*** Opening Given records ***
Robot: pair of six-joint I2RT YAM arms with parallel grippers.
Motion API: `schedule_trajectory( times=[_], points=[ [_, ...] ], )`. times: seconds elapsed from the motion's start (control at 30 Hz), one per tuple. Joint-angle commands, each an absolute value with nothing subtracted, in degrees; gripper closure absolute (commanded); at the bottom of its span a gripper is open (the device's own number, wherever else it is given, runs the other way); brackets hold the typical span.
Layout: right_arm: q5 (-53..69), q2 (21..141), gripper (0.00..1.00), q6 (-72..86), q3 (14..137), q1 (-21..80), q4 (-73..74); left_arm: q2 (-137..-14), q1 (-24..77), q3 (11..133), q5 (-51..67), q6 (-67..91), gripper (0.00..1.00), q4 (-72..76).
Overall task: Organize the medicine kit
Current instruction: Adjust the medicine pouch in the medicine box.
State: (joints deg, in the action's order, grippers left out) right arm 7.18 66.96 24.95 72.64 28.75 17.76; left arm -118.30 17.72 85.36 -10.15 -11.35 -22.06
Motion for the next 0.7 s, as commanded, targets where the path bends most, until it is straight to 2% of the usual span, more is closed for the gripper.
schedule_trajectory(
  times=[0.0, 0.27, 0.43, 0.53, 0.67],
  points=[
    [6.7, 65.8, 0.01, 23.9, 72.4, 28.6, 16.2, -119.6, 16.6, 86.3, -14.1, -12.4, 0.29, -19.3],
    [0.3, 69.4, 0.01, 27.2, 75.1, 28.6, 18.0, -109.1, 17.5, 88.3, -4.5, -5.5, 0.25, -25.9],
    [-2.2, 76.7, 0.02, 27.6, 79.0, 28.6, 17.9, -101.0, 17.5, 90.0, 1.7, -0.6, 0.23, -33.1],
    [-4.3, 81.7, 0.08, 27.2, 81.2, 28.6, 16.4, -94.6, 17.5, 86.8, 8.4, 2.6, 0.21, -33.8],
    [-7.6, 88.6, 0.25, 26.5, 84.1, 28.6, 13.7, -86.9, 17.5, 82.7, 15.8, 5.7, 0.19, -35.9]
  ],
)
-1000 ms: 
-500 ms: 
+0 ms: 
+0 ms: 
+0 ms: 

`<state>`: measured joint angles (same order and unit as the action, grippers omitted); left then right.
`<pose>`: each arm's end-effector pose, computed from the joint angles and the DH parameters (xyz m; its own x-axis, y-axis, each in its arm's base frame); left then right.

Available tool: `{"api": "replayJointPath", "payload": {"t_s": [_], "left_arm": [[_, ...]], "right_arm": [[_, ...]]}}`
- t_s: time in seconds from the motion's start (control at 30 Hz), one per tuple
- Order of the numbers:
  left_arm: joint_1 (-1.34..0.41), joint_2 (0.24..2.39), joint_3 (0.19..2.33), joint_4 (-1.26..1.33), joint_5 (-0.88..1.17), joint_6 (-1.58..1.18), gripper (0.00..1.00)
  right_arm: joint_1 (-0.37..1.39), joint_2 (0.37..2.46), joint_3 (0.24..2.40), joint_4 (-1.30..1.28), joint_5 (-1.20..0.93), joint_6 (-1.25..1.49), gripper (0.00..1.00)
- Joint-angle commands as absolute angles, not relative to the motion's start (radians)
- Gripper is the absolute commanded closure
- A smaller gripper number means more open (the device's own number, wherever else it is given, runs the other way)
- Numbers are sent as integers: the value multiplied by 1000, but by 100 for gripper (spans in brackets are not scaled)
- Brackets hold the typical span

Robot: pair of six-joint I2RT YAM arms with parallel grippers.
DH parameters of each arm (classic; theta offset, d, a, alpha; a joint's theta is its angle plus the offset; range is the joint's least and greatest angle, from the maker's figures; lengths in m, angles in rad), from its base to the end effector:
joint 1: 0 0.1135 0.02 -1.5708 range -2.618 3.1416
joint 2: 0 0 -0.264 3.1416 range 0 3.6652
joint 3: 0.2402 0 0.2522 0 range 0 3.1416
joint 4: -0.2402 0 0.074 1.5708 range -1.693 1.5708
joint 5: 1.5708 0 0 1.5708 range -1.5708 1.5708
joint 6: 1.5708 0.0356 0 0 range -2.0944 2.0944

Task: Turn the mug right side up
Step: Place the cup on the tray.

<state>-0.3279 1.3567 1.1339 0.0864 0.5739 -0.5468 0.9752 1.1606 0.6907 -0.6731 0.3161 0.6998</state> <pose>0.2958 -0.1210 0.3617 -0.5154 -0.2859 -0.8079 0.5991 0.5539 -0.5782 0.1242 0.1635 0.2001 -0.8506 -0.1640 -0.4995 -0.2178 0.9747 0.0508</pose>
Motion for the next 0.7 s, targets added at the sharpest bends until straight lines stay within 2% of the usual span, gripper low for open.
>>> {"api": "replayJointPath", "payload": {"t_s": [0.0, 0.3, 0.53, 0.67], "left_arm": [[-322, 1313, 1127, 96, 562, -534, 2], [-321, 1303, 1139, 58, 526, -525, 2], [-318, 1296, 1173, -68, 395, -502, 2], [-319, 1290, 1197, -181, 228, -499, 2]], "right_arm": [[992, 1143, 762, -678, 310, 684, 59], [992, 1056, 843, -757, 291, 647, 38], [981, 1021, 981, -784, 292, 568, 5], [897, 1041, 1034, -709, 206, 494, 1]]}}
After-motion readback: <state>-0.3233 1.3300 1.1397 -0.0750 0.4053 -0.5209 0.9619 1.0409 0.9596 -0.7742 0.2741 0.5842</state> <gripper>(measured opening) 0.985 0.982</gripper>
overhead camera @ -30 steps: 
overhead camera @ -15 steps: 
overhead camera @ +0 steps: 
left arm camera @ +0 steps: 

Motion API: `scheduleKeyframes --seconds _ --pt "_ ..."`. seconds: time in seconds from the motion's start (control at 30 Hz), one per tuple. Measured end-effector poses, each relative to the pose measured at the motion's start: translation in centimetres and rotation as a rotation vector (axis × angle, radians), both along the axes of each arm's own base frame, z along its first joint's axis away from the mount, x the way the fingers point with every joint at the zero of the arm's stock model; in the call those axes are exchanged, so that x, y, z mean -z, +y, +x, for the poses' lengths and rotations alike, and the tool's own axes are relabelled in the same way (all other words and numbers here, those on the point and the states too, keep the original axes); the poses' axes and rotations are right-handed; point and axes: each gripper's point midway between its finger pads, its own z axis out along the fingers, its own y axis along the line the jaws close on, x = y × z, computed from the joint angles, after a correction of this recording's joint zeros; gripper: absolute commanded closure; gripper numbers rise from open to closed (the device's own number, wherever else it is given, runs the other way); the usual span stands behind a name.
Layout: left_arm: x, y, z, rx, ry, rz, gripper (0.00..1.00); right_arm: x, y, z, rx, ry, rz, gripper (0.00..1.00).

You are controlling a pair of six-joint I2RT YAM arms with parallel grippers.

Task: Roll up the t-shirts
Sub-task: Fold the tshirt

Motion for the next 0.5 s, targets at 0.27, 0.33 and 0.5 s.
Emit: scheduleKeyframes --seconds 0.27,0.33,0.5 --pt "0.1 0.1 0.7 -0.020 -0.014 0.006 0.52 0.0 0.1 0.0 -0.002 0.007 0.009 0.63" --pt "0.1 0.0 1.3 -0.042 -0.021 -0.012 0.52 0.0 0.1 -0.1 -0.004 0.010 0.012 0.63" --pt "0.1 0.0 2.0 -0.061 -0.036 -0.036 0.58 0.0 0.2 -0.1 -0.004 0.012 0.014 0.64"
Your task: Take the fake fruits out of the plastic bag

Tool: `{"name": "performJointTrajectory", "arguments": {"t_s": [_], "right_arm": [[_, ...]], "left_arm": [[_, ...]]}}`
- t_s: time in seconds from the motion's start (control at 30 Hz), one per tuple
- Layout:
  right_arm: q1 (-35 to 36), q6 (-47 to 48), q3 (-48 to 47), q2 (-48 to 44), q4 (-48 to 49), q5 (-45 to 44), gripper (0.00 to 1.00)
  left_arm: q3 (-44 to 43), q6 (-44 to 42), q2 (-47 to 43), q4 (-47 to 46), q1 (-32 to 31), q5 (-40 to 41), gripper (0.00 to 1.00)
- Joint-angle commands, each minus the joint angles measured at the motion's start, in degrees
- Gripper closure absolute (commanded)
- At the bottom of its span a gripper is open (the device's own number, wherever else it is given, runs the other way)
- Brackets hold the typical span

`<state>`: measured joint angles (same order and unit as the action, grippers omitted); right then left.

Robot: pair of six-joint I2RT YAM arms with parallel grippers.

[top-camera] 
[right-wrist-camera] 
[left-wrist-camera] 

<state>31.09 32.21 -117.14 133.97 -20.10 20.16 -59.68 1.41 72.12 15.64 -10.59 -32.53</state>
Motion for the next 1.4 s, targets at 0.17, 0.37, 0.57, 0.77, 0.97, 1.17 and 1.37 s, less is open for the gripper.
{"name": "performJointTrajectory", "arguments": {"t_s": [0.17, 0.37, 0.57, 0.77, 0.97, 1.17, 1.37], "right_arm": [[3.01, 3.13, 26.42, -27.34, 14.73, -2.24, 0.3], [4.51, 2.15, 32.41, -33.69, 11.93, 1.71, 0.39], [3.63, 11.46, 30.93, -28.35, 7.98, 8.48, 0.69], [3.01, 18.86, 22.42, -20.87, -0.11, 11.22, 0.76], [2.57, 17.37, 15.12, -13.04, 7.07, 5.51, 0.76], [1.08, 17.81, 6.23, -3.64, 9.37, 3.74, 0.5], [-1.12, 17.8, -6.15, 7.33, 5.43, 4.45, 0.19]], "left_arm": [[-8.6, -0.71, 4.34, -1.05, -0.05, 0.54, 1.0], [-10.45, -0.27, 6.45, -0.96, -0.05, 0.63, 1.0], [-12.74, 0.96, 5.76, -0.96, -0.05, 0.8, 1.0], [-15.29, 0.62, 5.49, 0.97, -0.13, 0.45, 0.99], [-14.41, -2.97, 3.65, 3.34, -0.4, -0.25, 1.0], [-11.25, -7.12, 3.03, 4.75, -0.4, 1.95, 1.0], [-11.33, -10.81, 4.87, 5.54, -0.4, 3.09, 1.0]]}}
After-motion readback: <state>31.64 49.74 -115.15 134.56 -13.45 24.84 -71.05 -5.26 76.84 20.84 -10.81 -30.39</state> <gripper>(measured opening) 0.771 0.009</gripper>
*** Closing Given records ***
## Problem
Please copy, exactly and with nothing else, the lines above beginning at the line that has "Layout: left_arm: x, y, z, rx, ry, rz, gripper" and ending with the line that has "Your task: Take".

## Exercise answer
Layout: left_arm: x, y, z, rx, ry, rz, gripper (0.00..1.00); right_arm: x, y, z, rx, ry, rz, gripper (0.00..1.00).

You are controlling a pair of six-joint I2RT YAM arms with parallel grippers.

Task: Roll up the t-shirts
Sub-task: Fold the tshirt

Motion for the next 0.5 s, targets at 0.27, 0.33 and 0.5 s.
Emit: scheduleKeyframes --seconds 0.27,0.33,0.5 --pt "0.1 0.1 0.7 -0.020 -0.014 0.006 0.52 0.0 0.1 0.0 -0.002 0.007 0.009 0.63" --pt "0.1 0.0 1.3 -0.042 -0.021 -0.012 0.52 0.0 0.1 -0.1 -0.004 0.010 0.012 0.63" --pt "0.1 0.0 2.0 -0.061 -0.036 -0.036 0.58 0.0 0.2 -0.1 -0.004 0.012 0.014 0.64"
Your task: Take the fake fruits out of the plastic bag

For this exercise, the answer is now complete.